→ **TASK ITEM**: Each line of the listing that includes "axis" should be reported.
::: DATA SECTION
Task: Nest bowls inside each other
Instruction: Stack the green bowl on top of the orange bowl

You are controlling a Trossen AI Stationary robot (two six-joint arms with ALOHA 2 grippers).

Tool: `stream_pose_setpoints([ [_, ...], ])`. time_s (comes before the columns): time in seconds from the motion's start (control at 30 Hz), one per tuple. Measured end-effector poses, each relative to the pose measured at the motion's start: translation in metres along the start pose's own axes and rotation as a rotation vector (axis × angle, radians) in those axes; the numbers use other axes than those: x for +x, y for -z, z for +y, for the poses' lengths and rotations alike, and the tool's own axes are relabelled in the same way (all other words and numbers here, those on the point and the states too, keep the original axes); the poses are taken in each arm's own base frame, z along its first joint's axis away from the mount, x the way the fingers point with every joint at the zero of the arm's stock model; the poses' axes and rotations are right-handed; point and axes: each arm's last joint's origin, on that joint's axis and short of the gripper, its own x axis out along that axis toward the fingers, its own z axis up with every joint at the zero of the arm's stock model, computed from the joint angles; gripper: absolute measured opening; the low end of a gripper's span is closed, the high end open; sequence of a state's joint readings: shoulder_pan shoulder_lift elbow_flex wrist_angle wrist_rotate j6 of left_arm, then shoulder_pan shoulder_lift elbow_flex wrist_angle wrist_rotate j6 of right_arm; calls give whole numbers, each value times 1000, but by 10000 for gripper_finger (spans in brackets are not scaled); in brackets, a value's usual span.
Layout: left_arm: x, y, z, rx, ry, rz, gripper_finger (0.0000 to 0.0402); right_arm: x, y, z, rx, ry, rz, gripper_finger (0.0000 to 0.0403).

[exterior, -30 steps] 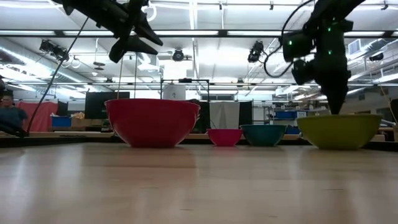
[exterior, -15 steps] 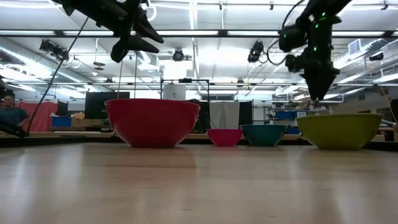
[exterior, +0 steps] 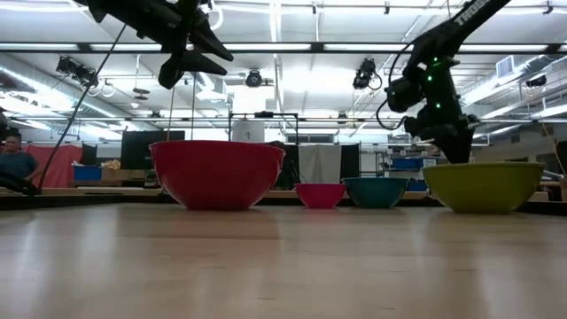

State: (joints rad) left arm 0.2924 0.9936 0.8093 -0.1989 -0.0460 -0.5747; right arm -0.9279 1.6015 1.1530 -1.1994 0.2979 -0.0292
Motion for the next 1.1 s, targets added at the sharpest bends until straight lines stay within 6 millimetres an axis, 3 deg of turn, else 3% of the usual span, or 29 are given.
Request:
stream_pose_setpoints([
  [0.5, 0, 0, 0, 13, 4, 3, 142, 37, -19, 10, -44, -12, 134, 188],
  [1.1, 0, 0, 1, 9, -31, -17, 142, 35, -24, 20, -67, -161, 85, 93],
])
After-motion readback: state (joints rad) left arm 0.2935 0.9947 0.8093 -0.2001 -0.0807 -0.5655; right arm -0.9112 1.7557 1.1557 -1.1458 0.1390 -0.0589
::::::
→ **ANSWER SECTION**:
Tool: `stream_pose_setpoints([ [_, ...], ])`. time_s (comes before the columns): time in seconds from the motion's start (control at 30 Hz), one per tuple. Measured end-effector poses, each relative to the pose measured at the motion's start: translation in metres along the start pose's own axes and rotation as a rotation vector (axis × angle, radians) in those axes; the numbers use other axes than those: x for +x, y for -z, z for +y, for the poses' lengths and rotations alike, and the tool's own axes are relabelled in the same way (all other words and numbers here, those on the point and the states too, keep the original axes); the poses are taken in each arm's own base frame, z along its first joint's axis away from the mount, x the way the fingers point with every joint at the zero of the arm's stock model; the poses' axes and rotations are right-handed; point and axes: each arm's last joint's origin, on that joint's axis and short of the gripper, its own x axis out along that axis toward the fingers, its own z axis up with every joint at the zero of the arm's stock model, computed from the joint angles; gripper: absolute measured opening; the low end of a gripper's span is closed, the high end open; sequence of a state's joint readings: shoulder_pan shoulder_lift elbow_flex wrist_angle wrist_rotate j6 of left_arm, then shoulder_pan shoulder_lift elbow_flex wrist_angle wrist_rotate j6 of right_arm; calls give whole numbers, each value times 1000, but by 10000 for gripper_finger (spans in brackets are not scaled); in brackets, a value's usual span.
Motion for the next 1.1 s, targets added at the sharpest bends until straight lines stay within 6 millimetres an axis, 3 deg of turn, else 3% of the usual span, or 29 are given.

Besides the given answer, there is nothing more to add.